Source data
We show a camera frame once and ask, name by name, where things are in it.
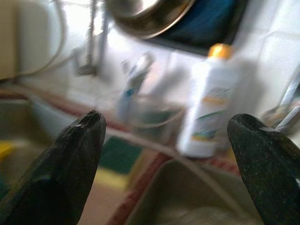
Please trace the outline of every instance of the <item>metal bowl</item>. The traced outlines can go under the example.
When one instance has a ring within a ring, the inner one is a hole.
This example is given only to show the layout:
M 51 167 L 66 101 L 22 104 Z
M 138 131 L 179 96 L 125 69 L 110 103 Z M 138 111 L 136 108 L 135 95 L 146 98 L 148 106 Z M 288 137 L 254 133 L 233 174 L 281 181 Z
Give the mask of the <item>metal bowl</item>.
M 196 0 L 106 0 L 115 22 L 127 33 L 153 38 L 176 24 Z

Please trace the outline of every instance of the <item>dark blue cloth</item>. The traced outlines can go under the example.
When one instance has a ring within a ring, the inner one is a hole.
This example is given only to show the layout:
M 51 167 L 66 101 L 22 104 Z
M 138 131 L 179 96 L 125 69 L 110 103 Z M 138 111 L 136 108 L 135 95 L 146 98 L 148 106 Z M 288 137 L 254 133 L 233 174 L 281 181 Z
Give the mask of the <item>dark blue cloth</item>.
M 197 0 L 162 36 L 190 45 L 214 44 L 225 35 L 235 6 L 236 0 Z

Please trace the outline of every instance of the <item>kitchen sink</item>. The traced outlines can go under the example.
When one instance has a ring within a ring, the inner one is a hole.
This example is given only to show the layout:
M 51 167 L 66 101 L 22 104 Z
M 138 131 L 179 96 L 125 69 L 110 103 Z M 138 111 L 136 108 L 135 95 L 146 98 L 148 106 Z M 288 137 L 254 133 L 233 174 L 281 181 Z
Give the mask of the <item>kitchen sink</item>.
M 11 154 L 0 162 L 0 175 L 5 183 L 16 183 L 59 132 L 75 119 L 38 98 L 0 100 L 0 141 L 14 144 Z
M 200 165 L 221 185 L 252 218 L 261 221 L 255 206 L 237 175 L 209 165 Z M 200 207 L 231 208 L 204 182 L 185 166 L 176 162 L 165 163 L 156 173 L 126 225 L 159 225 L 171 222 Z

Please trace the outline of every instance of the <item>hose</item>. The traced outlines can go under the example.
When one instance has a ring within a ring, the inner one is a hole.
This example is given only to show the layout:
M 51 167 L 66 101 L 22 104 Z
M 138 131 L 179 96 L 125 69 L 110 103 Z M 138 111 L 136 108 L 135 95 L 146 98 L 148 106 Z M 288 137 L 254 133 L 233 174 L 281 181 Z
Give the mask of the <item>hose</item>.
M 60 21 L 60 44 L 57 48 L 55 54 L 46 62 L 42 67 L 39 69 L 33 70 L 33 71 L 25 71 L 25 72 L 19 72 L 19 75 L 33 75 L 37 74 L 39 72 L 42 72 L 49 68 L 49 66 L 57 59 L 57 57 L 60 55 L 60 53 L 63 50 L 63 47 L 65 45 L 66 36 L 67 36 L 67 25 L 65 20 L 65 14 L 62 9 L 62 3 L 60 0 L 52 0 L 55 3 L 55 8 L 59 17 Z

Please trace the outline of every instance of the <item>white tiles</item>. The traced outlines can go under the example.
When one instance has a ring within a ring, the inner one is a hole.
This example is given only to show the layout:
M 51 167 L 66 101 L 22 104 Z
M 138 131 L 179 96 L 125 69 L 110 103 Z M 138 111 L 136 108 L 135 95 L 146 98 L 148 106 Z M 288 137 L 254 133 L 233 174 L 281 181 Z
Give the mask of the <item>white tiles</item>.
M 106 112 L 111 111 L 112 114 L 110 116 L 113 117 L 120 96 L 120 91 L 108 92 L 105 95 L 98 96 L 96 101 L 96 109 Z
M 123 89 L 127 78 L 122 71 L 122 62 L 129 60 L 130 67 L 132 67 L 146 52 L 154 56 L 155 62 L 142 87 L 144 93 L 147 93 L 165 74 L 171 51 L 159 46 L 153 47 L 151 44 L 129 37 L 120 30 L 112 28 L 108 36 L 104 68 L 100 75 L 102 80 L 107 85 L 113 86 L 115 90 Z
M 276 17 L 272 23 L 271 32 L 281 31 L 300 35 L 300 1 L 281 0 Z
M 262 50 L 266 31 L 254 30 L 251 32 L 241 30 L 233 43 L 233 55 L 230 61 L 233 63 L 256 63 Z
M 67 99 L 71 101 L 78 102 L 83 105 L 87 105 L 90 107 L 96 106 L 97 97 L 91 93 L 87 93 L 79 89 L 69 88 L 65 97 L 67 97 Z
M 42 72 L 39 77 L 44 77 L 45 80 L 52 83 L 59 83 L 61 85 L 69 85 L 68 74 L 72 73 L 74 67 L 71 60 L 64 62 L 63 64 L 52 67 L 51 69 Z
M 269 30 L 280 0 L 250 0 L 243 17 L 243 30 Z
M 259 60 L 257 81 L 262 94 L 255 114 L 275 107 L 300 62 L 300 39 L 273 33 L 266 38 Z
M 203 59 L 205 57 L 200 55 L 174 51 L 171 54 L 165 76 L 158 80 L 149 94 L 188 106 L 192 68 L 194 64 Z
M 97 92 L 99 83 L 99 78 L 95 76 L 79 76 L 75 74 L 75 70 L 73 70 L 73 74 L 69 74 L 69 84 L 71 87 L 91 94 Z
M 48 82 L 48 92 L 58 96 L 66 96 L 69 90 L 69 87 L 63 83 L 58 82 Z

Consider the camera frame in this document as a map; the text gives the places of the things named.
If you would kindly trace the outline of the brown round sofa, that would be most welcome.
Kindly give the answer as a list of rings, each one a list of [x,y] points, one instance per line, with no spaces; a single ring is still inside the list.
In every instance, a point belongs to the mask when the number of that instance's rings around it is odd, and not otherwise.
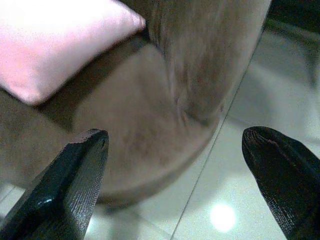
[[[0,181],[25,189],[89,129],[108,132],[98,201],[130,205],[206,147],[243,77],[272,0],[119,0],[145,27],[28,105],[0,89]]]

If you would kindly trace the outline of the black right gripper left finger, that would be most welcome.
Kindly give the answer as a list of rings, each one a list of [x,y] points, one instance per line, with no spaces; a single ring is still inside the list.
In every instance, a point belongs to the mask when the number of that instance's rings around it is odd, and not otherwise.
[[[0,224],[0,240],[84,240],[94,212],[109,136],[77,136],[31,182]]]

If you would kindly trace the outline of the pink pillow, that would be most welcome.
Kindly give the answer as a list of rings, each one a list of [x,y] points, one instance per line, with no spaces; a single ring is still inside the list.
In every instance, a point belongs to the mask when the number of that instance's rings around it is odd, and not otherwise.
[[[0,89],[41,104],[145,25],[119,0],[0,0]]]

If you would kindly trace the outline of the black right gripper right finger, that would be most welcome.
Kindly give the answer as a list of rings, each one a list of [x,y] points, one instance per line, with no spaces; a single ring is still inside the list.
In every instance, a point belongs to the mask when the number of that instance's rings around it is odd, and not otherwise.
[[[320,158],[266,126],[242,133],[241,149],[259,191],[287,240],[320,240]]]

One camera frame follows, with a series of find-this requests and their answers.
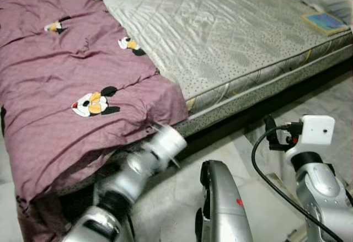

● Exercise description
Where does the word "frame" occur in the data? Copy every line that has it.

● Reply to the exercise
We show a camera frame once and ask, name by name, where things are in it.
Consider the camera frame in this document as a map; the text gives the places of the things named.
One camera frame follows, with a series of find-this requests and their answers.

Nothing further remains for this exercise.